At M SEARCH, with 18+ years of evaluating both internal successors and external candidates for the same executive seats, we see this play out constantly. The most costly mistake an organization can make is confusing a talent gap with a definition gap in disguise. And in our experience, it is far more often the latter. 

The Archetype That Still Runs the Room 

The dominant executive archetype, direct, assertive, certain, and individualistic, was not designed through evidence. It emerged through repetition: decades of organizations hiring leaders who resembled the leaders before them, until that profile became synonymous with the idea of leadership itself. Style and substance were conflated. And once that conflation embedded itself into evaluation frameworks, interview panels, and the informal instincts of hiring committees, it became extraordinarily durable. 

The consequences are measurable. In practice, candidates whose leadership presence manifests as deep listening, collaborative decision-making, or precision over performance are routinely flagged as “not quite ready.” The feedback tends to be coded: needs more gravitas, a bit too collaborative for this level, hasn’t owned the room yet. What it never surfaces is the implicit benchmark being applied, one that confuses a style of authority with the substance of leadership. 

The evidence, meanwhile, points in a different direction. Research on organizational performance consistently finds that modern leadership challenges, navigating volatility, retaining talent, and executing through complexity, are better met by leaders who bring collaborative judgment, relational intelligence, and adaptive communication than by those who rely primarily on directive authority. Organizations are selecting for the wrong archetype, and the costs of that mismatch are accumulating. 

What the Talent Market Is Actually Telling Us 

There is a persistent assumption in executive hiring that strong candidates will be self-evidently recognizable, that the right leader will project an unmistakable quality that makes the decision straightforward. This assumption is both widespread and costly. 

When strong candidates are passed over in external searches or stalled in internal succession conversations, organizations commonly attribute it to pipeline scarcity: not enough qualified people in the market. The data tells a different story. The pipeline is not empty. The evaluation process is filtering it. 

The underlying dynamic applies well beyond any single demographic. When evaluation criteria reward style over outcomes, presence over performance, certainty over judgment, entire categories of high-caliber candidates are systematically discounted. This is not a sourcing problem. It is a selection problem. And it is one that no amount of expanded candidate slates will solve without a corresponding shift in how those candidates are evaluated once they are in the room. The result is a genuine and measurable loss of executive talent that organizations can neither afford to ignore nor continue to explain away, especially as we see our biases reemerging in AI training data. 

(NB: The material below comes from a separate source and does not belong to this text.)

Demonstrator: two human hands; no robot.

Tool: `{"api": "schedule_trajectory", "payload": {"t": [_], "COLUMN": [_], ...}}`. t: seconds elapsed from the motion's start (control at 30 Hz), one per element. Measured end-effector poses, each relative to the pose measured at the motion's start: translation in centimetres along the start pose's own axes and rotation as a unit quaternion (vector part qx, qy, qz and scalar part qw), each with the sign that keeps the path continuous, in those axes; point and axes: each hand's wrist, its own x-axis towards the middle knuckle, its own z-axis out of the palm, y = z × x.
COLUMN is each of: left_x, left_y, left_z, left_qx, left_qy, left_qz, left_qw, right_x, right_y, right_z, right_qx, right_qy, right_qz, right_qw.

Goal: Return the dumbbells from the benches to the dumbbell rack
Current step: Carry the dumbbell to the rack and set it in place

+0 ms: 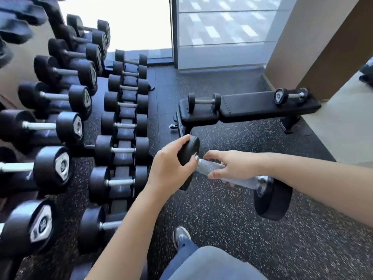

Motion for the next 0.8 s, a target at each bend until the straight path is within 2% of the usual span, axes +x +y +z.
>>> {"api": "schedule_trajectory", "payload": {"t": [0.5,0.8], "left_x": [24.5,38.6], "left_y": [-5.8,-8.8], "left_z": [-2.9,-3.8], "left_qx": [0.051,0.045], "left_qy": [0.043,0.125], "left_qz": [-0.002,-0.036], "left_qw": [0.998,0.991], "right_x": [20.1,32.7], "right_y": [-0.6,-1.6], "right_z": [-18.0,-30.9], "right_qx": [-0.003,-0.116], "right_qy": [-0.026,-0.045], "right_qz": [-0.045,-0.106], "right_qw": [0.999,0.987]}}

What Rigorous, Executive Selection Actually Requires 

The organizations that consistently identify and secure the strongest executive talent, from internal succession and external search alike, have made a deliberate shift in how they approach selection. These are not diversity initiatives. They are improvements to the quality and rigor of the hiring process itself. 

1. Define Executive Fit Before the Search Begins 

The most consequential moment in any search happens before the first candidate is reviewed: when the organization articulates what it is actually looking for. Too often, that definition defaults to the profile of the last person in the seat, or to informal consensus around familiar archetypes. Rigorous searches define fit from evidence, from the outcomes the role needs to drive and the capabilities research shows are predictive of them, not from cultural comfort or historical precedent. This discipline applies equally to the internal candidate who has been visible for years and the external candidate entering the process fresh. 

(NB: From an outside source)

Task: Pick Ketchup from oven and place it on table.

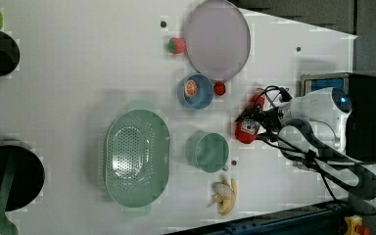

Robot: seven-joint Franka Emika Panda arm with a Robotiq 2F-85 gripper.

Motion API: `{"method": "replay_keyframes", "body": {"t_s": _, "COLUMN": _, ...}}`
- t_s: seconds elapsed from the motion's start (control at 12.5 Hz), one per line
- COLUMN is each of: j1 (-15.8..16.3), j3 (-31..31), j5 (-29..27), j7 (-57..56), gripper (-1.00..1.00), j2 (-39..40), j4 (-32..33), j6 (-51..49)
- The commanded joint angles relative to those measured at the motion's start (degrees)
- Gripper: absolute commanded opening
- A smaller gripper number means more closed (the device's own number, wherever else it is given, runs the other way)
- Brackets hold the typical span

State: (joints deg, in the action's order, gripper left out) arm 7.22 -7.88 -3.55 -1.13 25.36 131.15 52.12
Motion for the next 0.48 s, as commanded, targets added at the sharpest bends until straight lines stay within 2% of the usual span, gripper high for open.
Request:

2. Separate Style from Substance in Every Evaluation 

Interview panels and assessment processes must be explicitly designed to distinguish between how a candidate presents and what a candidate has actually delivered. That means structuring evaluations around outcomes, specific decisions made, teams built, results achieved in comparable conditions, and applying a consistent framework across all candidates, rather than allowing divergent informal impressions to drive the final conversation. When “feel” and “fit” are left undefined, inherited bias fills the gap. 

3. Interrogate the Advocacy Dynamic on Both Sides 

Executive selections are rarely decided by formal process alone. Internal candidates benefit from sponsors who champion their readiness in the rooms where decisions are made. External candidates benefit from search partners who bring full context and a generous interpretation of non-traditional career paths to the committee. Organizations that produce better outcomes make this dynamic visible: they ask who is actively advocating for each finalist, and they ensure that advocacy is grounded in evidence rather than familiarity or comfort. 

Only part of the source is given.